And as you obviously know because you work in this area, you have four U.S. senators who have written to the boss, Jeff Bezos, about their concern. Let
me just read it, we are concerned by reports that managers at Amazon’s warehouses continue to hold standup staff meetings before every shirt.
Meetings that result I dozens of staff crowded together in rooms. We are also concerned by reports that hand sanitizer, disinfectant wipes are in
short supply at Amazon warehouses. And that some Amazon warehouses are not receiving additional cleaning. Perhaps most concerned with Amazon’s
stringent use of rate-based write-ups, which are currently preventing warehouse employees from practicing good sanitary habits.
Answer that, obviously, because these are on the front lines, these employees.
CARNEY: Sure. Well, they are and I just have to say, the letter is disappointing because there’s almost no truth to some of the accusations
they made. We have gone to extreme measures to ensure that our facilities, where our fulfillment center employees are working are cleaned regularly,
deep cleaned regularly. We’ve instituted practices to prevent congregation. We’re supplying everyone with wipes and hand sanitizer.
We have the challenge that I mentioned earlier of acquiring masks, but we are working diligently to get as many masks as we can while, of course,
prioritizing delivery to health care workers.
So, we — you know, I think we are doing extraordinary things. Amazon workers the country and the world are doing extraordinary things to ensure
the safety of our employees while delivering essential goods to millions and millions of people around the world, including household staples,
including medical supplies, toiletries and the like that are otherwise are very hard to come by because, you know, some people are ordered by
governments to shelter in place, to stay at home and they rely very heavily on a delivery service like Amazon to get what they need.
AMANPOUR: And what about — you know, we just said that you — you’re employing 100,000 new employees. I mean, clearly, there’s a massive demand
as the rest of the retail sector, you know, grinds to a halt. What about price gouging? We’ve heard all sorts of, you know, stories of unscrupulous
people gauging prices. I think you’ve taken steps to counter that.

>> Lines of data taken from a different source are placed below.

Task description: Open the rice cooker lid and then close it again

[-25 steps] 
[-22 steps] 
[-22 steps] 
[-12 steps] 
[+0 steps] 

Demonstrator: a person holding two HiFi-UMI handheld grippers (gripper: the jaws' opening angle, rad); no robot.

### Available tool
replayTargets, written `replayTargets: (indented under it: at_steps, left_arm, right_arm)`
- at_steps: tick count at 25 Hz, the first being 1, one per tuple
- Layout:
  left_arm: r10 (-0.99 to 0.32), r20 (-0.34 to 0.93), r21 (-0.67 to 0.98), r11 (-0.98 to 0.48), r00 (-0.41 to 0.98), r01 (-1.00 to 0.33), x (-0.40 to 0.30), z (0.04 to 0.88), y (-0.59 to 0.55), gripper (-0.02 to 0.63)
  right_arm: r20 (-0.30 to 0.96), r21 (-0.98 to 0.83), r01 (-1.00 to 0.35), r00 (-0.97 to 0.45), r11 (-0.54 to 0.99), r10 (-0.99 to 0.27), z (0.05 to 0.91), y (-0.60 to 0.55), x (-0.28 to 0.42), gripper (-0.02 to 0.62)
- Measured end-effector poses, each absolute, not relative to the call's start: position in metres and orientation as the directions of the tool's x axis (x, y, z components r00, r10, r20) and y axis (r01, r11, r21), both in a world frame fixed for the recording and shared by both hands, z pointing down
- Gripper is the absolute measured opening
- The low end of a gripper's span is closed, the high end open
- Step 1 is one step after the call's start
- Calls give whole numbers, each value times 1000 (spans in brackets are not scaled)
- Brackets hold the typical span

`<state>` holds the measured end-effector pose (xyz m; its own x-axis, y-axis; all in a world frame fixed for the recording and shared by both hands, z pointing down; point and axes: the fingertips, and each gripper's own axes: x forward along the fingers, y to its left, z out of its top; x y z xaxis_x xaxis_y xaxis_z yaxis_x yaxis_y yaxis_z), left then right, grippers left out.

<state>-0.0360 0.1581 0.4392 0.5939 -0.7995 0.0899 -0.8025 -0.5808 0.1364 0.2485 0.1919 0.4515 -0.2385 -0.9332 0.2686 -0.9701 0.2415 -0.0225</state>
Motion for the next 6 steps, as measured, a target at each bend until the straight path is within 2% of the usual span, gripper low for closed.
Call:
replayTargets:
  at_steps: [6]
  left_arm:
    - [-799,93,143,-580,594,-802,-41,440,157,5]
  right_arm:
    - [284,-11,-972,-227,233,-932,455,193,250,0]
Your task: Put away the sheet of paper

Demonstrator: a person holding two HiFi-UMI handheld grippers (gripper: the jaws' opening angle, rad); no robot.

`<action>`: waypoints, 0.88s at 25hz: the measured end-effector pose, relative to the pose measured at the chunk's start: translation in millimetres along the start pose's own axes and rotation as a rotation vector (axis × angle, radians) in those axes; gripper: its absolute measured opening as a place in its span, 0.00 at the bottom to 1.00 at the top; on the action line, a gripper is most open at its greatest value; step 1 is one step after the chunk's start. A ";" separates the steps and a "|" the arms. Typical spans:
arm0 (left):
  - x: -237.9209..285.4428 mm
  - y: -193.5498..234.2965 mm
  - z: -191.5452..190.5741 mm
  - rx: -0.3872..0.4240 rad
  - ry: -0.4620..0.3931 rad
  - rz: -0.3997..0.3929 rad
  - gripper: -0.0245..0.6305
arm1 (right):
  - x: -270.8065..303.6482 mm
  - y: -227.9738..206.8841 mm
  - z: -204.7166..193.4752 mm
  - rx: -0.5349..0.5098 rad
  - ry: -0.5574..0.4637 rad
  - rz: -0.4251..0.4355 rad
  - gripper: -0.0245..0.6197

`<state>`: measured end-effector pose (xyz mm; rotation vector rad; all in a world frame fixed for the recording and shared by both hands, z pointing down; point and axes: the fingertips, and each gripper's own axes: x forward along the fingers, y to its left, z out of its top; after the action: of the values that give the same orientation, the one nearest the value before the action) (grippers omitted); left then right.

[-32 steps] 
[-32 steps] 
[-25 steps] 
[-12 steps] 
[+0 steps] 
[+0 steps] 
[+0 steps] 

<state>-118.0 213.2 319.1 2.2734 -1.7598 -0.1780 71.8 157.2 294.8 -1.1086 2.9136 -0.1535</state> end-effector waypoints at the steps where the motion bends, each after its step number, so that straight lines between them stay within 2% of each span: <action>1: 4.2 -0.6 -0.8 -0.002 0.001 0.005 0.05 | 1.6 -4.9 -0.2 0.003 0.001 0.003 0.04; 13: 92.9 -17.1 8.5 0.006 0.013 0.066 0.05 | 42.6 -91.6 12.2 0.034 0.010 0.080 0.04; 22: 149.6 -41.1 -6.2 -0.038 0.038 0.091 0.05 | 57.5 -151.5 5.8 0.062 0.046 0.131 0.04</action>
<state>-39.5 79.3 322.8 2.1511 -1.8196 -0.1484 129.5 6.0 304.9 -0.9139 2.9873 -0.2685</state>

CARNEY: We have. We’re absolutely concerned about this and any price gouging is intolerable. As you know, Christiane, our Amazon stores are not
just our own inventory, but represent goods sold by third-party sellers. In most cases, well about 55 percent of what you see if from third-party
sellers. And when we catch a third-party seller price gouging, we suspend that seller’s account. We’ve suspended over or nearly 3,900 accounts in the
United States alone, when we’ve caught price gouging. And we’re working with law enforcement officials, the state attorneys general as well as with
the United States Justice Department to refer cases of price gouging, the most egregious cases for prosecution.
AMANPOUR: Let me — just to ask you another question about public health. Because apparently, there’s an article in the Lancet, the medical journal,
which found that this virus, COVID-19, can actually linger on cardboard for 24 hours, up to three days on plastic and stainless steel. And, of course,
again, you know, with millions of your packages going around the world, that potentially is a hazard. What can you do to limit that?
CARNEY: Well, I’ve been asked this before and what I can say is that two things. One, there has yet to be a case as far as I understand it according
to the W.H.O. and the CDC of transmission from a package of the COVID-19 virus.
However, customers should take appropriate measures if they are concerned about the possible transmission of the virus. So, they should wipe down
with a sanitizer the packages they received, if they feel that’s necessary. They should perhaps place them in a separate room or a separate area for a
matter of time based on the article that you’ve mentioned to allow any lingering virus to die. We certainly would understand if customers were to
do that because, like everyone, they are and we are taking every precaution we can based on the evidence we have.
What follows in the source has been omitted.